Lynn Silipigni Connaway, senior research scientist at OCLC Research, agrees: ‘Research carried out by OCLC Research since 2003 bears this out. Individuals say they never use the library but when you probe a little, they actually use databases and e-journals provided by the library. By branding these resources, the library would signpost the intersection between the web and the institution, as well as promoting the value it is adding.’

Even though institutions are keen to ensure that students make full use of academic information resources, as Connaway points out, ‘In the current climate, libraries cannot offer every conceivable service channel. At the moment, though, one size fits no-one. We need a model for allocating resources to all channels. One of the [Visitors and Residents] project’s deliverables will be a matrix of implementation options for institutions, based on the user needs that emerge from the mapping process.’

Further Information

[1] White, D.S., and Connaway, L.S. 2011. Visitors and Residents: What Motivates Engagement with the Digital Information Environment. www.oclc.org/research/activities/vandr

[2] Prensky, 2001. Digital natives, digital immigrants. www.marcprensky.com/writing

David White will deliver an update of the Visitors and Residents project at OCLC’s conference, Developing a New Blend of Library, which will take place on 28–29 February 2012 in Birmingham, UK. White’s session promises to present a realistic picture of information practices in the digital era, drawing out some of the learner-owned literacies which are emerging from early findings. He will also suggest some ways in which the institution can deploy its resources to maximum effect.
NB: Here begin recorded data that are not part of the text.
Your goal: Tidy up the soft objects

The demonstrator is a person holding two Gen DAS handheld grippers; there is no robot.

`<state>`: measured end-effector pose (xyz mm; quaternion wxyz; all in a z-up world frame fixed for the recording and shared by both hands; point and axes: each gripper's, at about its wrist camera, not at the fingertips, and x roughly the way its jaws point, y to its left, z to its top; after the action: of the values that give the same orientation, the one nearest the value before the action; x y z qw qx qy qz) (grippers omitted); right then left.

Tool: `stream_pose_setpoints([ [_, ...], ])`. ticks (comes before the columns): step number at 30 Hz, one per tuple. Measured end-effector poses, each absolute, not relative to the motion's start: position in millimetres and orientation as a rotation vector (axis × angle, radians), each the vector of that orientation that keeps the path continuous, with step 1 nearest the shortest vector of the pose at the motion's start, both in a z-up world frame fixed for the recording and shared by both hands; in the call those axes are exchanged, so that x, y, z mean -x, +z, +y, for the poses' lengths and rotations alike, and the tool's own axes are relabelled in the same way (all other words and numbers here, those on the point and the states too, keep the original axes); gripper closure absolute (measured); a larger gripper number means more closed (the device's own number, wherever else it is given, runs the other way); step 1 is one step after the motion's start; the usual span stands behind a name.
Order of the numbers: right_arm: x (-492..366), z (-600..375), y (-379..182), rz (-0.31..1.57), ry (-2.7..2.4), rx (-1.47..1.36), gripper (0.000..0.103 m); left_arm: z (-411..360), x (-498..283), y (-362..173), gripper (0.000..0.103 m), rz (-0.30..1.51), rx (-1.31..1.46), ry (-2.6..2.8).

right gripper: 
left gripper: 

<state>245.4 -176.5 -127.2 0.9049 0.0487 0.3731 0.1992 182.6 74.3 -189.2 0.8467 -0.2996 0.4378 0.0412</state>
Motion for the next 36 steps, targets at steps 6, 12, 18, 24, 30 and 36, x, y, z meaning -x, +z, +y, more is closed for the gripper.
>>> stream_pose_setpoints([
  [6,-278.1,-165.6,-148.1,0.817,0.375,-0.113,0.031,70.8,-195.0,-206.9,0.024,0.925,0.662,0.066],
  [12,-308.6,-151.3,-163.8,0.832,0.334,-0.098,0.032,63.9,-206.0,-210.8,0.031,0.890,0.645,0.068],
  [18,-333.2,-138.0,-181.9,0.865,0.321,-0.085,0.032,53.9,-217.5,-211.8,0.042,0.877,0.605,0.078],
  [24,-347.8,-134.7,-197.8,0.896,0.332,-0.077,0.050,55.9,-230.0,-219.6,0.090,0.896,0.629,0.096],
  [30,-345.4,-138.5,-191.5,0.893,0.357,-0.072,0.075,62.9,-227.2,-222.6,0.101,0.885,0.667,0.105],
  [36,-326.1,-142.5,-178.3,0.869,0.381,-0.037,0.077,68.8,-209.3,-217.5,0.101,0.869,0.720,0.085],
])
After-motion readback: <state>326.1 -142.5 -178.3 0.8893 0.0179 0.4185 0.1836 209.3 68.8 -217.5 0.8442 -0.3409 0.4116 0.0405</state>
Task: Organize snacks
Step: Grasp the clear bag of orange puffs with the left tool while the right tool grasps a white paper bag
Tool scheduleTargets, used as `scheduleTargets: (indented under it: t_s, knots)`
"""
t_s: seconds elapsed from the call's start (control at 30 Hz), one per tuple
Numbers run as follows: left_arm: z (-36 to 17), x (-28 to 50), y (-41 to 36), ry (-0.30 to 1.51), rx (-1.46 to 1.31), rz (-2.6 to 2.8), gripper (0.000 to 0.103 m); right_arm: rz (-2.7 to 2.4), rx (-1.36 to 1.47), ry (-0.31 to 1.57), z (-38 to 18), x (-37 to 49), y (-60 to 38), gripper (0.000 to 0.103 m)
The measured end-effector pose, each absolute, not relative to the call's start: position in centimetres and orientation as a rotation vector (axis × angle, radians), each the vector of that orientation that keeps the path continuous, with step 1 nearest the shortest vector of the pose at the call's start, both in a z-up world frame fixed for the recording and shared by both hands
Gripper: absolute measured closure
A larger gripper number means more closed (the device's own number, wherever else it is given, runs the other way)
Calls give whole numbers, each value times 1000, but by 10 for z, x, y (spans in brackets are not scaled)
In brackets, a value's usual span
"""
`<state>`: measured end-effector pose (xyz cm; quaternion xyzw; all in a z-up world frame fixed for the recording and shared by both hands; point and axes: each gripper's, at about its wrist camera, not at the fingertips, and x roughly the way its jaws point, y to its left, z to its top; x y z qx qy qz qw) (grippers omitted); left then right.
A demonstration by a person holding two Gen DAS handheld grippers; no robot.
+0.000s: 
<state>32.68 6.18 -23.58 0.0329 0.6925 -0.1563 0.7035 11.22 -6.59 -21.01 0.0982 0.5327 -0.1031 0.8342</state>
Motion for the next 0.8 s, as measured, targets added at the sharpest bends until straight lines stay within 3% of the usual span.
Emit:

www.oclc.org/uk/en/councils/emea/meetings/2012annual/default.htm

What are visitors and residents?

The research project is underpinned by an increasingly popular typology, visitors and residents, which was conceptualised by one of the project team, David White of the TALL Group, University of Oxford. ‘I was working on virtual worlds at the time,’ he recalls, ‘when I realised that some people are, in a sense, living online.’ He explains what he means by visitors and residents: ‘Visitors come onto the web to get what they want or need, then come away again leaving no trace of themselves online, whereas residents live a portion of their lives online and leave a form of their identity on the web. These aren’t fixed identities though – most individuals can switch between these behaviours according to context.’

White is at pains to differentiate the visitors and residents typology from Prensky’s idea of digital natives and immigrants [2], in which age correlates precisely with technological skill-sets. Residents, with their proclivity for living online, could easily be credited with superior technical skills.

However, the resident is no more or less competent than the visitor, whose defining characteristic is, in fact, goal-orientation. ‘Visitors critically assess whether a specific platform will solve a problem or move them towards an objective they have set,’ White says.